Alors, la grève étudiante à l'école primaire, c'est pour quand?

Je plaisante, mais à peine. Cette semaine, quatre écoles secondaires de la Commission scolaire de Montréal ont fermé leurs portes à la suite d'un «vote de grève» pris par les élèves - des ados dont les plus jeunes ont 12 ans!

Que les ados veuillent se donner trois jours de congé pour aller courir dans la rue avec les grands, ma foi, cela se comprend. Un carré rouge, c'est plus excitant qu'une dictée. Ce qui est extrêmement dérangeant, c'est que tout cela s'est fait avec la complicité des autorités scolaires.

Le directeur de l'école François-Joseph Perreault se dit «fier» de ses élèves, pendant qu'une enseignante se pâme devant leur ligne de piquetage: «une belle action!», s'exclame-t-elle.

La Commission scolaire de Montréal a déclaré qu'elle respecte «l'expression démocratique des points de vue» de ses élèves. Sur les sites web des écoles fermées pour cause de piquetage, le message aux parents de la CSDM est annoncé d'une manière presque militante: en lettres blanches sur un rectangle rouge!

Les écoles de la CSDM, qui affichent, faut-il le rappeler, un taux de décrochage alarmant de l'ordre de 30%, n'avaient qu'un devoir, et un seul: forcer les élèves que la société leur a confiés à rester en classe.

C'est bien le comble de l'irresponsabilité que de laisser des enfants qui n'ont pas le droit de vote, ni celui d'acheter des cigarettes ou de l'alcool, se fourvoyer dans des manifs houleuses et possiblement violentes, et dans un débat politique dont on ne leur a même pas exposé les deux côtés, si l'on en juge par l'adhésion aveugle des syndicats enseignants au mouvement de boycott. Cela s'appelle soit de la négligence, soit de l'endoctrinement.
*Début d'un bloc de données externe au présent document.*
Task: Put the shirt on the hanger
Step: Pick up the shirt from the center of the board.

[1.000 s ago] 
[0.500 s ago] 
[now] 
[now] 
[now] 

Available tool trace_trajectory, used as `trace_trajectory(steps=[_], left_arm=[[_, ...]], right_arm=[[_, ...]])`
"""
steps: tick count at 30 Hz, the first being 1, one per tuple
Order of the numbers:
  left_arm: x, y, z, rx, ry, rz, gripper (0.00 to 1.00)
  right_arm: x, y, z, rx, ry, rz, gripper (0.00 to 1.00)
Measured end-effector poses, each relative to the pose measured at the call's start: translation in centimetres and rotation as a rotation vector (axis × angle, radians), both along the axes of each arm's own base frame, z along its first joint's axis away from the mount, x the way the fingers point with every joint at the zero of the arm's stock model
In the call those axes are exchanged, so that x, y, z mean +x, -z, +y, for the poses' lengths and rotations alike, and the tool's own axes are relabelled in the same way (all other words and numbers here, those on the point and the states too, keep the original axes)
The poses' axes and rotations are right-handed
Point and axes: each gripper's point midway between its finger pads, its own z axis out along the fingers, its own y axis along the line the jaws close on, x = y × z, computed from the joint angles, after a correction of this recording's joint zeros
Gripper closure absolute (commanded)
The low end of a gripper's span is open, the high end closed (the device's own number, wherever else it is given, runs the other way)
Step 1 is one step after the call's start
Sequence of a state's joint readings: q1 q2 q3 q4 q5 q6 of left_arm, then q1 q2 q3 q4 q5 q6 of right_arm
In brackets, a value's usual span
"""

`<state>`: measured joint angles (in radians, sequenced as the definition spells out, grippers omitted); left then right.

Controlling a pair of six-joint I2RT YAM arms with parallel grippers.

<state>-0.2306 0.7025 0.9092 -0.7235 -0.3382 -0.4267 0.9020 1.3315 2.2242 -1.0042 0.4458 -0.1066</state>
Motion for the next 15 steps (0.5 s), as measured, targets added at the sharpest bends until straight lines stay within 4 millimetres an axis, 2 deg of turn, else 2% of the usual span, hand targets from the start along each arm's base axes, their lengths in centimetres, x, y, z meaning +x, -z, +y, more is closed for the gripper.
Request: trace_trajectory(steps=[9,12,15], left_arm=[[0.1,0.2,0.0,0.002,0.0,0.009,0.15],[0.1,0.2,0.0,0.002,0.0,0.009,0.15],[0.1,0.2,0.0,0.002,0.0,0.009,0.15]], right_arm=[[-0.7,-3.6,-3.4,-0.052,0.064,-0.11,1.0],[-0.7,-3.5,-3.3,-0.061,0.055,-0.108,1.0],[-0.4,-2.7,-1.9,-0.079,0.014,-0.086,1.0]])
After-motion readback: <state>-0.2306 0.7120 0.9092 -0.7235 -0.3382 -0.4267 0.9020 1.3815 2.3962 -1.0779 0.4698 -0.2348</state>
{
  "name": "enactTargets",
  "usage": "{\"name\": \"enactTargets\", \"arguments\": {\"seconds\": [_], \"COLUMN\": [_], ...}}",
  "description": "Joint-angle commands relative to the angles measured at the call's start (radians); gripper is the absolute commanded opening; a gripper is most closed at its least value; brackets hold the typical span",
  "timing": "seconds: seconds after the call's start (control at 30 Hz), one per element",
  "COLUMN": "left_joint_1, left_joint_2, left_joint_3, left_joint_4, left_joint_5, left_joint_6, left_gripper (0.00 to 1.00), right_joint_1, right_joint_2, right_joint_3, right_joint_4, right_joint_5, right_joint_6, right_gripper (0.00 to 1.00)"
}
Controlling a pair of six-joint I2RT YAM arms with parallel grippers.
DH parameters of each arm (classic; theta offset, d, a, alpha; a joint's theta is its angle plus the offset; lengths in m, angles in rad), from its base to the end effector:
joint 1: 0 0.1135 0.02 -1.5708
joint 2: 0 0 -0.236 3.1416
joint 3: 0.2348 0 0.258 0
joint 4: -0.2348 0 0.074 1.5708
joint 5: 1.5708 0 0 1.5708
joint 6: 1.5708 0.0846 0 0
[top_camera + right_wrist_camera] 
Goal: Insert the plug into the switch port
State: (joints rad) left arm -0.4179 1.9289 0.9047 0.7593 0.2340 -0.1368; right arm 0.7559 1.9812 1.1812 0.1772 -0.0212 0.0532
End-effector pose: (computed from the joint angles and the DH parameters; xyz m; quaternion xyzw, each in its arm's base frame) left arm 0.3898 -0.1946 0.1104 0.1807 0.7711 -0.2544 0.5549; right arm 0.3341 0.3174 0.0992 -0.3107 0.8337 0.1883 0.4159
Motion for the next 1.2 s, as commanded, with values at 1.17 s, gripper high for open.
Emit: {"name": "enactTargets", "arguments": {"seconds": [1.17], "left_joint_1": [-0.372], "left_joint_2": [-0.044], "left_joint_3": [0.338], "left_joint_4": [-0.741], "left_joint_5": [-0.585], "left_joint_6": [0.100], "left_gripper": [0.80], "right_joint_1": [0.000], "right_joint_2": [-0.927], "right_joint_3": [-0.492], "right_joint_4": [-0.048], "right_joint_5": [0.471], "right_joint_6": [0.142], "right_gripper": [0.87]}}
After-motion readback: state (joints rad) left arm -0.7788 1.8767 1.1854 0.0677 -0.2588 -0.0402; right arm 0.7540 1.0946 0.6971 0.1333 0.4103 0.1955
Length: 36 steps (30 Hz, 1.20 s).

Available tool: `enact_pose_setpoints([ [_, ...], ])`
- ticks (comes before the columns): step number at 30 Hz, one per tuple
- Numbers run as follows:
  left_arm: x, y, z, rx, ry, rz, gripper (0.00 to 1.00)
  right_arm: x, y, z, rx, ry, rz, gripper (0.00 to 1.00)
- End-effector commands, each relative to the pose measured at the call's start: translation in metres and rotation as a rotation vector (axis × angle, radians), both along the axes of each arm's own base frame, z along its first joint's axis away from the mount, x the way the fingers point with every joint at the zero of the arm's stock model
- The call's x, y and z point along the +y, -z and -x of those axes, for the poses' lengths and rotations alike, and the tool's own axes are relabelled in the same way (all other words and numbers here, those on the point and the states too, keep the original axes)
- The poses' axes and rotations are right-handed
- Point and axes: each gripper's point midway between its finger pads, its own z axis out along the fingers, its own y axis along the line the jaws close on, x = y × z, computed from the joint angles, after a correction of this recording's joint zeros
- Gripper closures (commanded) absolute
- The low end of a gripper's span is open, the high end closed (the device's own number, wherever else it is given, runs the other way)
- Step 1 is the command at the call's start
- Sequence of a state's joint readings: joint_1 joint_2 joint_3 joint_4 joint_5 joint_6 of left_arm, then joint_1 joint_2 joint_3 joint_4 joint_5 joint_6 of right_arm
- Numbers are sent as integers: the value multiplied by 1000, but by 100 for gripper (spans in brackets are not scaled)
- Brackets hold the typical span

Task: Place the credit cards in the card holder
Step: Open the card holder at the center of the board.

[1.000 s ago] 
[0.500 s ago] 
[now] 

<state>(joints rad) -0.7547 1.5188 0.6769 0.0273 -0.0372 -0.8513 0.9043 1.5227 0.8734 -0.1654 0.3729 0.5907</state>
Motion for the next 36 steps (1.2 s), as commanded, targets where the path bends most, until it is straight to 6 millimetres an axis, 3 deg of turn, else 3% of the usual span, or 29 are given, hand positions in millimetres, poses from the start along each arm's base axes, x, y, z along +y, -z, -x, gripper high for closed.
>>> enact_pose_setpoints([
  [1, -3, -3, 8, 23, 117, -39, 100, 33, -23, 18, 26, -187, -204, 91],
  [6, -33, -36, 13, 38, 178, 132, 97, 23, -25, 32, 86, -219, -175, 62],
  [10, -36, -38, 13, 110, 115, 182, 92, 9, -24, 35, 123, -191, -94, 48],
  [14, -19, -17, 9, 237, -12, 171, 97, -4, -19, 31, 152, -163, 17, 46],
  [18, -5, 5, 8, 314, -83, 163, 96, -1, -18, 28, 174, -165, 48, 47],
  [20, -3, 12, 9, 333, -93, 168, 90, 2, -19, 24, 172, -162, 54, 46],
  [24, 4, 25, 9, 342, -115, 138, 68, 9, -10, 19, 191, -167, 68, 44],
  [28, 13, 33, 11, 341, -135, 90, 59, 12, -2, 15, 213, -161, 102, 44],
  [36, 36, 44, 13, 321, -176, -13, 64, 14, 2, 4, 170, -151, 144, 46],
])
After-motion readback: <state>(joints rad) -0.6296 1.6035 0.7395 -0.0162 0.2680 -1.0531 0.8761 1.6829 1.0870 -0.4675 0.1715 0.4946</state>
Bien sûr, les «votes de grève» ont été pris à main levée, avec les résultats prévisibles. On ne peut que deviner la solitude de l'ado qui aurait osé faire entendre une voix dissidente.

On ne peut pas aller plus loin dans la démission des autorités face au culte de l'enfant-roi et dans la caricature du syndicalisme, cette grande tradition que les «grévistes» étudiants travestissent allègrement.

Le plus désolant, c'est de voir les dirigeants de la CSN, une centrale dont la pierre d'assise a toujours été la démocratie syndicale et le respect de la base, applaudir aux déviations du mouvement de boycott.

La plupart des votes, dans les cégeps et les universités, ont été pris à main levée: c'est la voie royale vers l'intimidation des dissidents. Je ne sais pas comment les débats sont menés dans chacune des assemblées étudiantes, mais je serais étonnée qu'ils le soient en fonction du code Morin, ce fameux code de procédure qui est la bible de tout délégué syndical CSN et qui assure, en autant que la chose est humainement possible dans des atmosphères survoltées, la qualité démocratique des assemblées délibérantes.

Rappel des règles en cours dans les syndicats CSN: une assemblée ne peut se tenir que si elle regroupe un nombre minimal de membres cotisants (il faut le «quorum»). Le président de l'assemblée ne participe pas au débat. La question préalable, lorsqu'un membre souhaite clore un débat pour qu'on passe au vote sur la proposition, doit être acceptée par le président, lequel refuse s'il considère qu'il faut laisser plus de gens s'exprimer, et elle doit ensuite être votée par les deux tiers de l'assemblée.

Tout vote de grève se tient au scrutin secret. Plus encore, sur n'importe quelle proposition, un seul membre peut exiger la tenue d'un vote secret.